美来は目を逸らし少し間を置くと歯を噛み締めてムッとしているルウブの目を見直す。

「文句も貶しても無いけど、結果褒めてなかった?」

ルウブは口を固く閉じまた歩き出す。美来は照れているのだと思い後ろで笑っていた。

町の真ん中まで来たところでルウブはある建物に入る前に美来の方を向いた。

「移動塔まで連れて……!」

言いかけた所で何かに気がつき美来の方へ飛びかかった。美来はルウブに抱えられ倒れる中、大きな破壊音と唸り声を耳にした。

瓦礫でも飛んで来ているのだろう、ルウブは時々痛そうに小さな声を上げていた。

“グォオオオ!!”

ルウブは顔を上げ崩れた建物の方を見る。美来は後ろに手をつきルウブの陰から垣間見る。

建物の瓦礫の上には四足タイプの巨大な黒いドラゴンが立ちルウブを見て大きな口をあけ吠えた。声が途絶えると口をパクパクさせ言う。

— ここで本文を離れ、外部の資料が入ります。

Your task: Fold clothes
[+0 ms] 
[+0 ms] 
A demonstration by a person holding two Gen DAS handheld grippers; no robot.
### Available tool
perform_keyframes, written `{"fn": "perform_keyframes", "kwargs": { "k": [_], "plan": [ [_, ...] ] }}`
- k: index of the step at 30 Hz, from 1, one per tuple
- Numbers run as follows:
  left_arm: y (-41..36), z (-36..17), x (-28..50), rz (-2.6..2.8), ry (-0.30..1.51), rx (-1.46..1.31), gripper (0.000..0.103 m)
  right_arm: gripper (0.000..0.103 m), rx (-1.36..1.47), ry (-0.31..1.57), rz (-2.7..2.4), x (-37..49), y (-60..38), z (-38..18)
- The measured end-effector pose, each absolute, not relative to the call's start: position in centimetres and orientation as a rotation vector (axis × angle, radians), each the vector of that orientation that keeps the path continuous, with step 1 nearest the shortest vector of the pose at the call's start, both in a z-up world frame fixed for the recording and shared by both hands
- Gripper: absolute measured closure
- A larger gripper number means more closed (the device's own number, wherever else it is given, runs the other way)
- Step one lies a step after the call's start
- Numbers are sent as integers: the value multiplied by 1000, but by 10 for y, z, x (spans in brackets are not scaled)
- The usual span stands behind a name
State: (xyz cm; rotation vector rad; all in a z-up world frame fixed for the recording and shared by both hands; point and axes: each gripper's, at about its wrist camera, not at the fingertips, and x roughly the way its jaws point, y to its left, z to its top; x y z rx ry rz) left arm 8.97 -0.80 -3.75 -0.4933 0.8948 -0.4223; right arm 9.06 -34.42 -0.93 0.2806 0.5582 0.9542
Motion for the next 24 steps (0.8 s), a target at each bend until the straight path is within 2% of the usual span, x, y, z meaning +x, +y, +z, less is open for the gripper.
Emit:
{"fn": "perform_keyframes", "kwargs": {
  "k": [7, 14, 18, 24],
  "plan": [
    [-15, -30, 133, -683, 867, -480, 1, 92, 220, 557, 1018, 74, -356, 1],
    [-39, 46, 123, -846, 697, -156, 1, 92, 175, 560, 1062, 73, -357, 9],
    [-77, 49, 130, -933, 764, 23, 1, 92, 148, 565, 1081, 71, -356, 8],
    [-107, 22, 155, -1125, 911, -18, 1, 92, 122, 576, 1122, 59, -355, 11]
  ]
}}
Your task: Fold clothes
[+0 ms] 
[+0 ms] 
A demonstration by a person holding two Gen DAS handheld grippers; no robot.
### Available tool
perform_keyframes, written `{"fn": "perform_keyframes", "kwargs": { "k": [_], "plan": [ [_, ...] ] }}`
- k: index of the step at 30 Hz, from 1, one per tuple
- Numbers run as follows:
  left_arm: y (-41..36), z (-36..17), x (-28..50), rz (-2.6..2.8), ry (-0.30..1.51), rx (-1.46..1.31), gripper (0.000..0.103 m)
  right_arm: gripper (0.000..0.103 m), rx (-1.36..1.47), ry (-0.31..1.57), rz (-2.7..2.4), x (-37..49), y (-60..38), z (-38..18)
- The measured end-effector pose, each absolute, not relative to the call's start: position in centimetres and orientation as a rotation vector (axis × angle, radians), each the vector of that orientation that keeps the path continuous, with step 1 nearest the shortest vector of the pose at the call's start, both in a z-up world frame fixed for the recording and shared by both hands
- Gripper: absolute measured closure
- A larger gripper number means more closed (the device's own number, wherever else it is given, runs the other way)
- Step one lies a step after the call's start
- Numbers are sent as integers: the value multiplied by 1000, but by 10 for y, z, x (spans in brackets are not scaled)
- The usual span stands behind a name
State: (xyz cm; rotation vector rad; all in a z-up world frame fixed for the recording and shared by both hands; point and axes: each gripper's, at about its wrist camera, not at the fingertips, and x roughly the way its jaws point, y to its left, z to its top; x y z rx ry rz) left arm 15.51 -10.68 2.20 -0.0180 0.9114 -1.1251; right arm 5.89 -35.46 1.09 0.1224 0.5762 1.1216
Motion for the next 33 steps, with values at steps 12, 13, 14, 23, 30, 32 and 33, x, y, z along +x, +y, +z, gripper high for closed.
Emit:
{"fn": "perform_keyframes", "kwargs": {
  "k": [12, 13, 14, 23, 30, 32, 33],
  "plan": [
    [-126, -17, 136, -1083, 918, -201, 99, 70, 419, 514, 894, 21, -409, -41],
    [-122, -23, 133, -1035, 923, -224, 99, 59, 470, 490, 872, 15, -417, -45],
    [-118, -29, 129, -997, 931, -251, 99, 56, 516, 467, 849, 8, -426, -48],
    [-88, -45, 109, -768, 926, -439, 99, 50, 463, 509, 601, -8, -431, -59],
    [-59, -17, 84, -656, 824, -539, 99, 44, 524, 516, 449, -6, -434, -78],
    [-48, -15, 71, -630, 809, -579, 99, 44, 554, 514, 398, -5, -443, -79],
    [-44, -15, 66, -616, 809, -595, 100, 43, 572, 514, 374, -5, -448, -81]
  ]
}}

「よくも弾きとばしやがったな……邪魔な女を退けようとしただけなのに」

それを聞いた二人は顔を見合わせる。

「まぁ、確かにこいつ邪魔だな」

「呼ばれただけなんだけど!?」

ドラゴンは二人に向かい前足を振り下ろした。

ルウブは美来を抱えてそれを避け立たせる。

「お前、自分で避けろよ」

「まだ慣れないのかな?」

「死ぬぞ」

ドラゴンは更に突っ込んでくる。美来は一人で何とか避け、ルウブは一瞬で青いドラゴンへと姿を変えもう一度美来に向かい前足を振り上げたドラゴンに突進していく。

「久々、ブリザードラゴンのリーダー」

「ブラックドラゴン……」

「本調子じゃないのに俺に敵うのか?」

ルウブは翼を大きく広げ相手にぶつかり小さくブレスを吹き片目を潰した。メランは片手を振り下ろし首あたりを殴りつけた。

美来は下から見ているこやとしかできない。

「……ドラゴン同士って殴り合いしかしないのかなぁ」

「てめっ! 人が殴られてんのに」

メランがブレスを吹きつけようとした時、上から来た紫色のワイバーンに噛み付かれた。

ルウブはその隙に人の姿になり美来の方へ走る。